_What the exercise asks_:
The material below holds a span beginning at the line with "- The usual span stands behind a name" and ending at the line with "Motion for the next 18". Quote that span exactly, both ends included, and only that span.

_Records for the exercise_:
┄┄┄┄┄┄┄┄┄┄┄┄┄┄┄┄┄┄┄┄

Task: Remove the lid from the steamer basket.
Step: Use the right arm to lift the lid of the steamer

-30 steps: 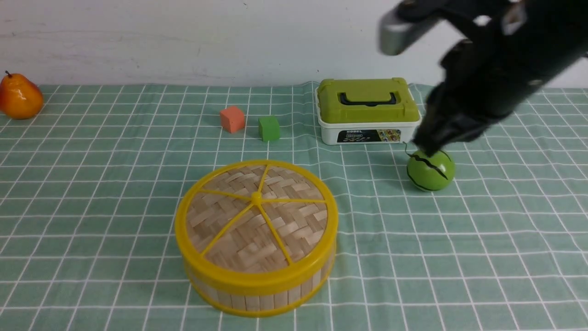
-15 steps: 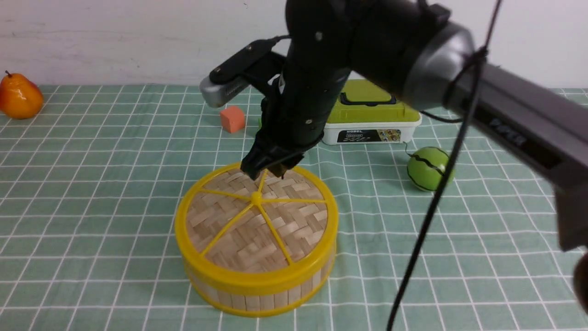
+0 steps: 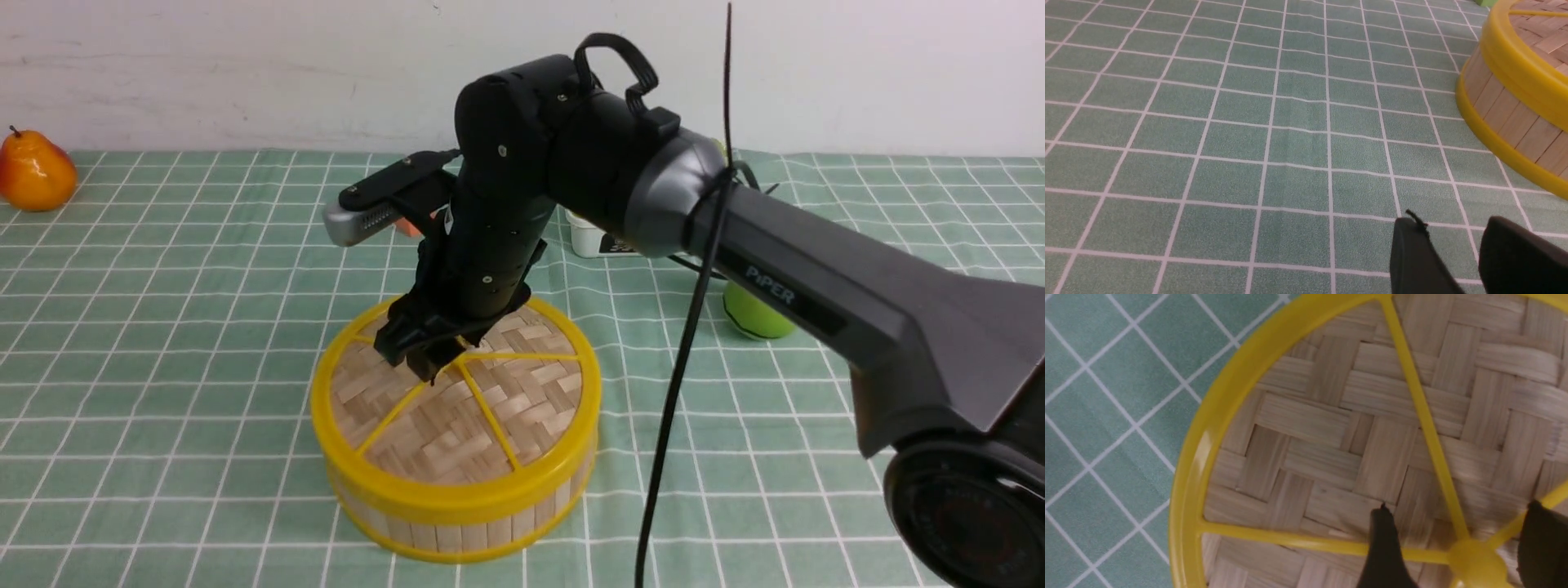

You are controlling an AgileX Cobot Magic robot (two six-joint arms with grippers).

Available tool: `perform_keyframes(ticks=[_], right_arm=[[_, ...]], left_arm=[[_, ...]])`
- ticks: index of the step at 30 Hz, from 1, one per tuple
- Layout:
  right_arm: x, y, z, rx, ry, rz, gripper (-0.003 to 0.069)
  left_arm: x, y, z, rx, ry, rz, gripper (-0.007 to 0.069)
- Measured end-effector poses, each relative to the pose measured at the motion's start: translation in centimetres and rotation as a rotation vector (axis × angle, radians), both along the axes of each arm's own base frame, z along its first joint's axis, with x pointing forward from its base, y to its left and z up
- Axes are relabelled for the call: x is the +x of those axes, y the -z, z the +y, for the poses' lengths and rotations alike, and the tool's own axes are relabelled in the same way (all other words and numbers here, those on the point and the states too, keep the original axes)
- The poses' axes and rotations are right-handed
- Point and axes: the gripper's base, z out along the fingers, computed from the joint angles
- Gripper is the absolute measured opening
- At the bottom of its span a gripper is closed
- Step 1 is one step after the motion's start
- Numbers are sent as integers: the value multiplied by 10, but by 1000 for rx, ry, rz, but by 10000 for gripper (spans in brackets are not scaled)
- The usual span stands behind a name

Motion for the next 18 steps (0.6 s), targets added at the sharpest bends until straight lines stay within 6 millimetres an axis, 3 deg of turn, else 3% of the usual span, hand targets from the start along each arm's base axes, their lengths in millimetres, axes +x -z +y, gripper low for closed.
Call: perform_keyframes(ticks=[6, 9, 11, 16, 18], right_arm=[[1, 0, 0, -1, 0, -4, 256], [1, -1, 0, -6, 1, -15, 114], [2, -1, -1, -8, 1, -19, 77], [1, -7, -3, -16, 2, -37, 78], [-4, -22, -8, -34, -3, -50, 78]], left_arm=[[0, 0, 0, 0, 0, 0, 239], [0, 0, 0, 0, 0, 0, 239], [0, 0, 0, 0, 0, 0, 239], [0, 0, 0, 0, 0, 0, 239], [0, 0, 0, 0, 0, 0, 239]])
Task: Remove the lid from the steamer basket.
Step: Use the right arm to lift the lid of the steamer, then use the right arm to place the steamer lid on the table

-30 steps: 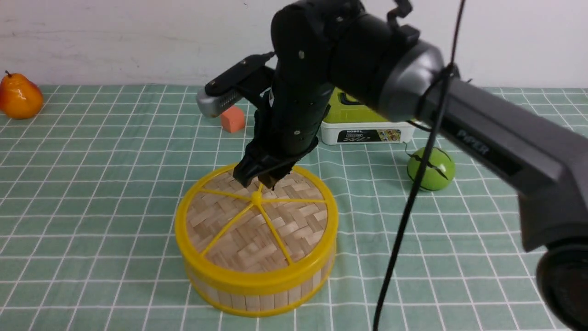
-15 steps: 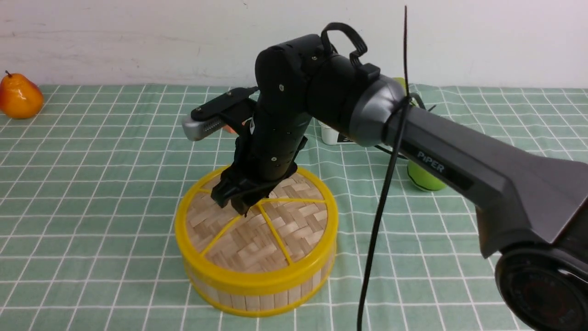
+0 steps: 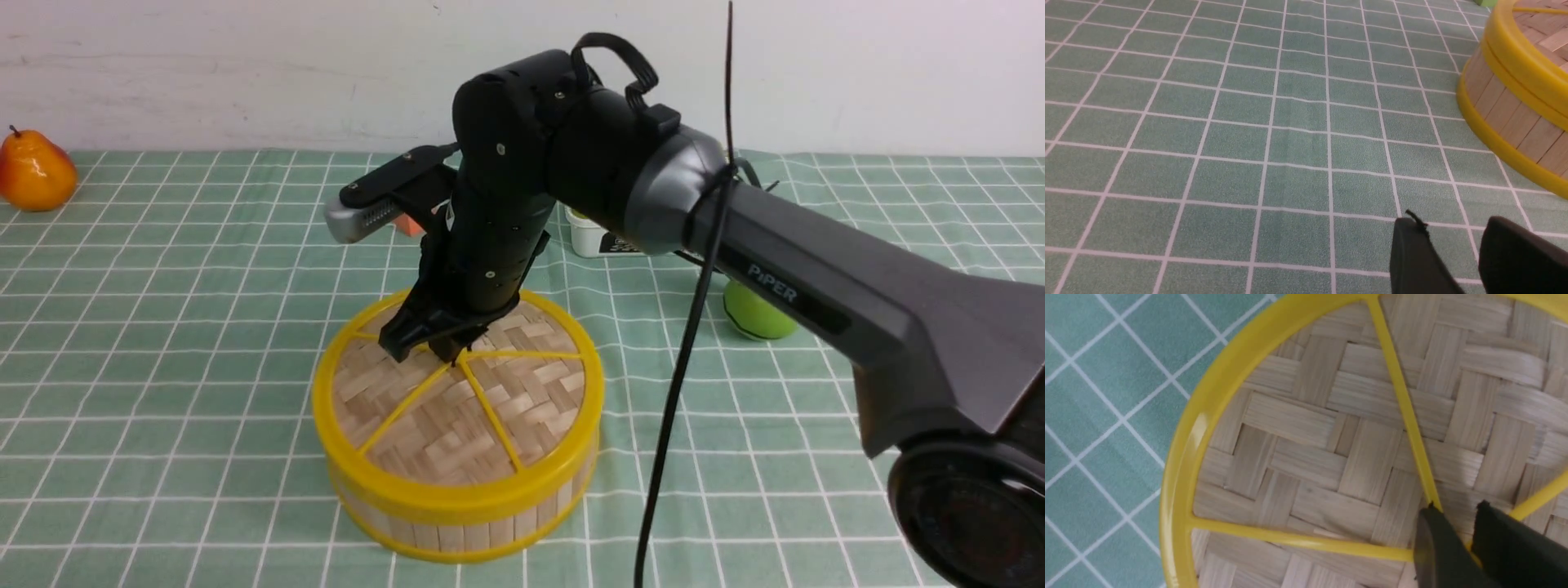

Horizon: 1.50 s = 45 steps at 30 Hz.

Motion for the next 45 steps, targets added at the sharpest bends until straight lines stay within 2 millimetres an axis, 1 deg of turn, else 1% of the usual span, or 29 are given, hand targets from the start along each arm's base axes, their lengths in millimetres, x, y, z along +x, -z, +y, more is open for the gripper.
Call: perform_keyframes(ticks=[1, 2, 4, 5, 6, 7, 8, 9, 10, 11, 12, 13, 14, 16, 17, 19, 21, 22, 23, 26, 27, 28, 31, 32, 36, 40, 42, 44, 45], right_arm=[[-2, -9, -4, -10, 1, -19, 78], [-5, -24, -10, -16, 4, -53, 78], [-12, -58, -23, -12, 16, -139, 78], [-18, -82, -34, -3, 30, -201, 78], [-23, -98, -42, 9, 39, -236, 78], [-24, -102, -45, 8, 42, -246, 78], [-31, -122, -58, 24, 59, -286, 78], [-36, -132, -64, 35, 65, -303, 78], [-44, -147, -81, 43, 84, -325, 78], [-50, -153, -93, 44, 99, -327, 78], [-55, -153, -108, 27, 119, -310, 78], [-57, -156, -113, 29, 127, -314, 78], [-63, -149, -134, -5, 160, -280, 78], [-69, -132, -161, -58, 210, -215, 78], [-70, -125, -163, -71, 215, -194, 78], [-75, -99, -190, -89, 290, -128, 78], [-76, -78, -208, -70, 356, -109, 78], [-76, -65, -215, -59, 384, -97, 78], [-75, -46, -221, -47, 412, -74, 78], [-71, -14, -226, -18, 447, -83, 78], [-71, -11, -226, -23, 447, -75, 78], [-69, 5, -226, -9, 453, -86, 78], [-59, 31, -223, 5, 457, -105, 78], [-59, 32, -223, 5, 457, -104, 78], [-44, 56, -218, 7, 464, -100, 79], [-38, 72, -216, -1, 476, -76, 99], [-35, 79, -216, -3, 488, -63, 130], [-35, 79, -216, -1, 488, -65, 159], [-35, 77, -216, 2, 490, -70, 190]], left_arm=[[0, 0, 0, 0, 0, 0, 239], [0, 0, 0, 0, 0, 0, 239], [0, 0, 0, 0, 0, 0, 239], [0, 0, 0, 0, 0, 0, 239], [0, 0, 0, 0, 0, 0, 239], [0, 0, 0, 0, 0, 0, 239], [0, 0, 0, 0, 0, 0, 239], [0, 0, 0, 0, 0, 0, 239], [0, 0, 0, 0, 0, 0, 239], [0, 0, 0, 0, 0, 0, 239], [0, 0, 0, 0, 0, 0, 239], [0, 0, 0, 0, 0, 0, 239], [0, 0, 0, 0, 0, 0, 239], [0, 0, 0, 0, 0, 0, 239], [0, 0, 0, 0, 0, 0, 239], [0, 0, 0, 0, 0, 0, 239], [0, 0, 0, 0, 0, 0, 239], [0, 0, 0, 0, 0, 0, 239], [0, 0, 0, 0, 0, 0, 239], [0, 0, 0, 0, 0, 0, 239], [0, 0, 0, 0, 0, 0, 239], [0, 0, 0, 0, 0, 0, 239], [0, 0, 0, 0, 0, 0, 239], [0, 0, 0, 0, 0, 0, 239], [0, 0, 0, 0, 0, 0, 239], [0, 0, 0, 0, 0, 0, 239], [0, 0, 0, 0, 0, 0, 239], [0, 0, 0, 0, 0, 0, 239], [0, 0, 0, 0, 0, 0, 239]])
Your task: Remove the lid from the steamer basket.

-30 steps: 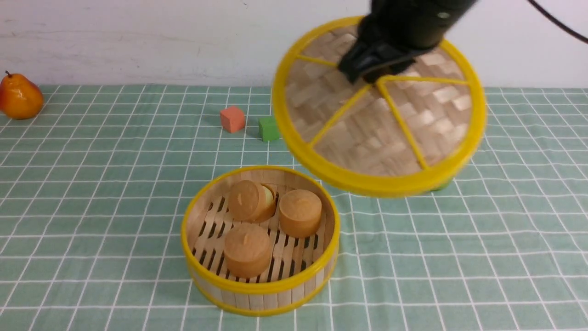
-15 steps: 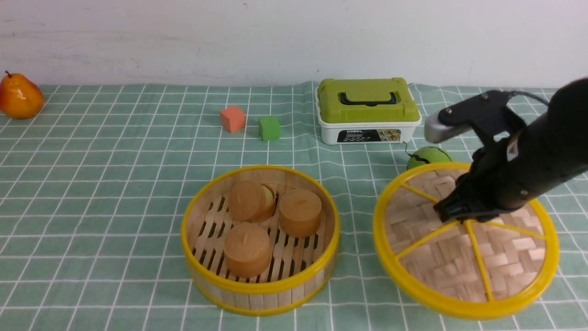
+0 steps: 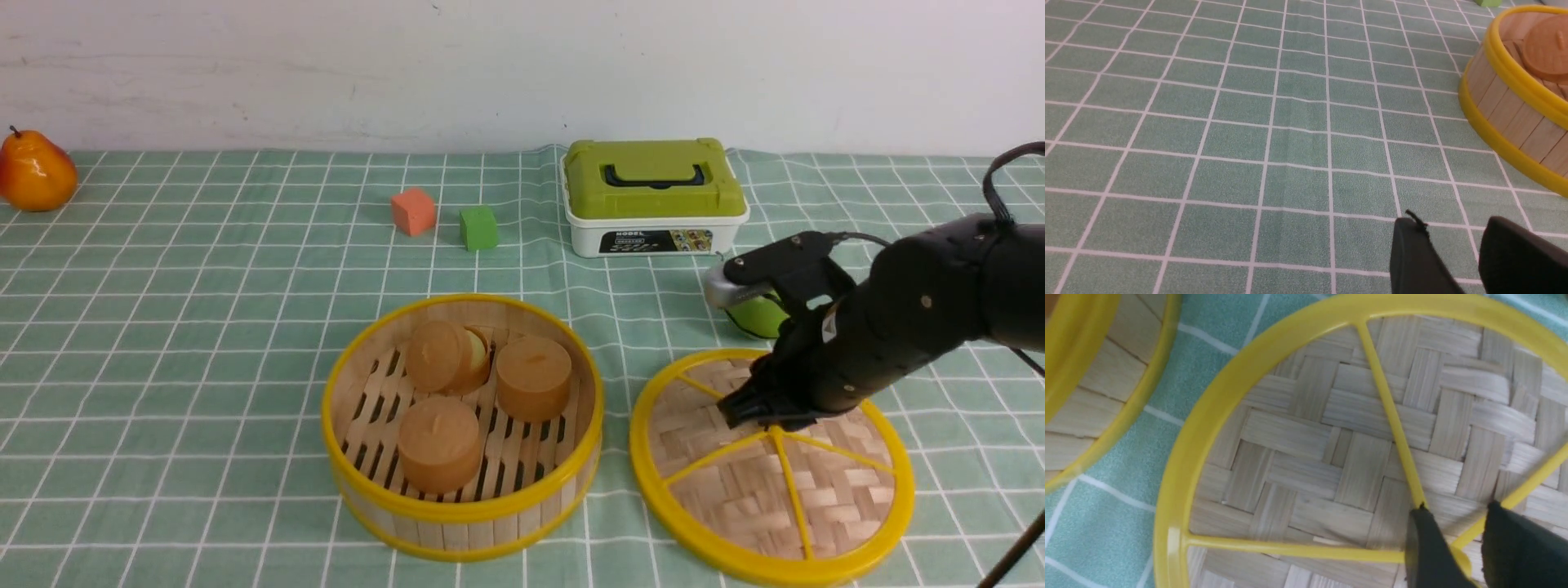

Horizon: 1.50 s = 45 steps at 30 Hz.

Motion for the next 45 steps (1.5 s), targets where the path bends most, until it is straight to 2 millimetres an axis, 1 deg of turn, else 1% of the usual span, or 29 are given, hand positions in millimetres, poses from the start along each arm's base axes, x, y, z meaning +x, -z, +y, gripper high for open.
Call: perform_keyframes(ticks=[1, 2, 3, 4, 5, 7, 9, 10, 12, 14, 15, 17, 18, 19, 21, 23, 24, 25, 27, 32, 45], right_arm=[[0, -2, 0, 1, 0, -4, 211], [-1, -10, -1, 8, 11, -9, 251], [-2, -10, -1, 7, 11, -6, 256], [-4, -18, -2, 15, 17, -16, 271], [-8, -34, -4, 24, 23, -36, 292], [-21, -63, -8, 47, 24, -96, 298], [-40, -97, -15, 74, 25, -169, 290], [-48, -110, -18, 85, 24, -200, 281], [-77, -142, -28, 115, 24, -284, 242], [-105, -159, -37, 138, 25, -345, 201], [-117, -163, -42, 149, 28, -367, 181], [-151, -167, -53, 174, 36, -416, 124], [-157, -167, -55, 179, 37, -425, 113], [-169, -169, -59, 189, 39, -447, 92], [-204, -162, -72, 219, 58, -499, 15], [-215, -160, -76, 229, 68, -522, -3], [-227, -158, -82, 237, 80, -553, -17], [-235, -157, -85, 243, 91, -576, -22], [-245, -157, -91, 243, 105, -614, -22], [-248, -158, -94, 221, 112, -641, -22], [-248, -157, -94, 218, 115, -638, -17]], left_arm=[[0, 0, 0, 0, 0, 0, 239], [0, 0, 0, 0, 0, 0, 239], [0, 0, 0, 0, 0, 0, 239], [0, 0, 0, 0, 0, 0, 239], [0, 0, 0, 0, 0, 0, 239], [0, 0, 0, 0, 0, 0, 239], [0, 0, 0, 0, 0, 0, 239], [0, 0, 0, 0, 0, 0, 239], [0, 0, 0, 0, 0, 0, 239], [0, 0, 0, 0, 0, 0, 239], [0, 0, 0, 0, 0, 0, 239], [0, 0, 0, 0, 0, 0, 239], [0, 0, 0, 0, 0, 0, 239], [0, 0, 0, 0, 0, 0, 239], [0, 0, 0, 0, 0, 0, 239], [0, 0, 0, 0, 0, 0, 239], [0, 0, 0, 0, 0, 0, 239], [0, 0, 0, 0, 0, 0, 239], [0, 0, 0, 0, 0, 0, 239], [0, 0, 0, 0, 0, 0, 239], [0, 0, 0, 0, 0, 0, 239]])
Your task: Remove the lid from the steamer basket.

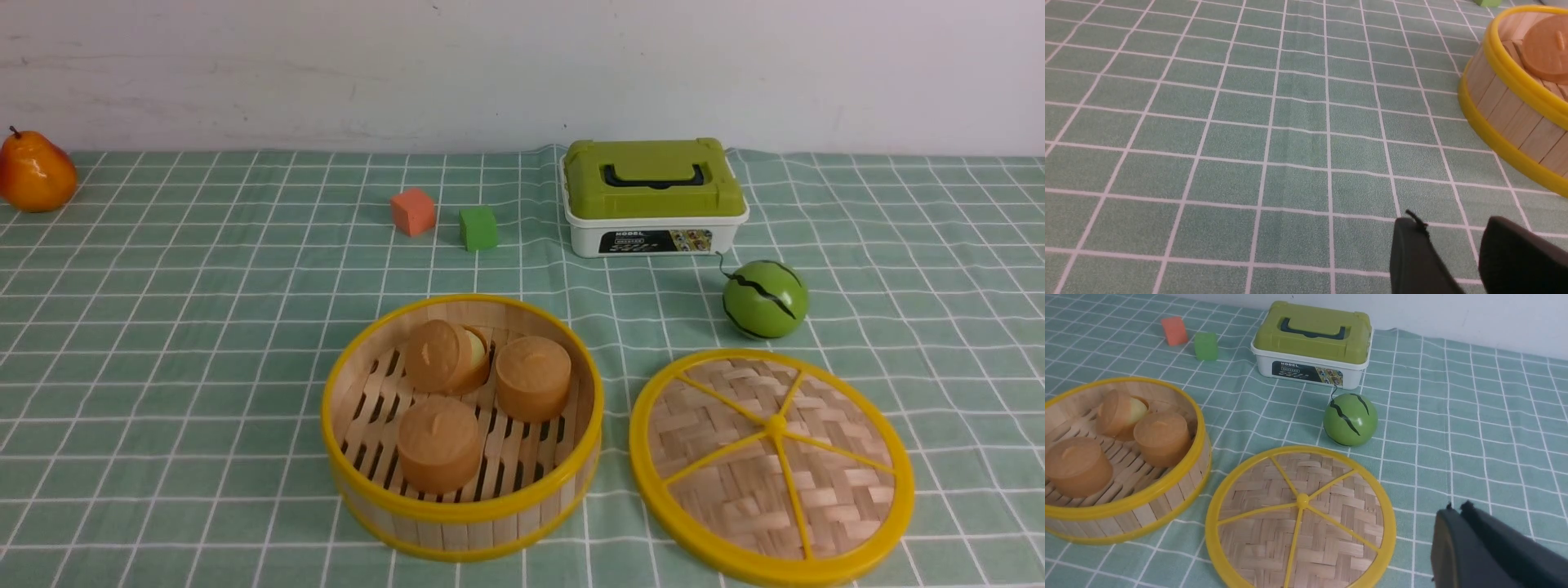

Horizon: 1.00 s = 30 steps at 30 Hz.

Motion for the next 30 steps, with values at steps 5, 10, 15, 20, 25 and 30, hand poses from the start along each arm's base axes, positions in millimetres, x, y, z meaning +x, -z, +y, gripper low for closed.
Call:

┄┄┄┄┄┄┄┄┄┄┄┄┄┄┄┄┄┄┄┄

_Completed task_:
- The usual span stands behind a name

Motion for the next 18 steps (0.6 s), targets added at the sharpest bends until straight lines stay within 6 millimetres an axis, 3 deg of turn, else 3% of the usual span, hand targets from the start along each arm's base axes, their lengths in millimetres, axes +x -z +y, gripper low for closed.

The output contains the complete answer to the exercise.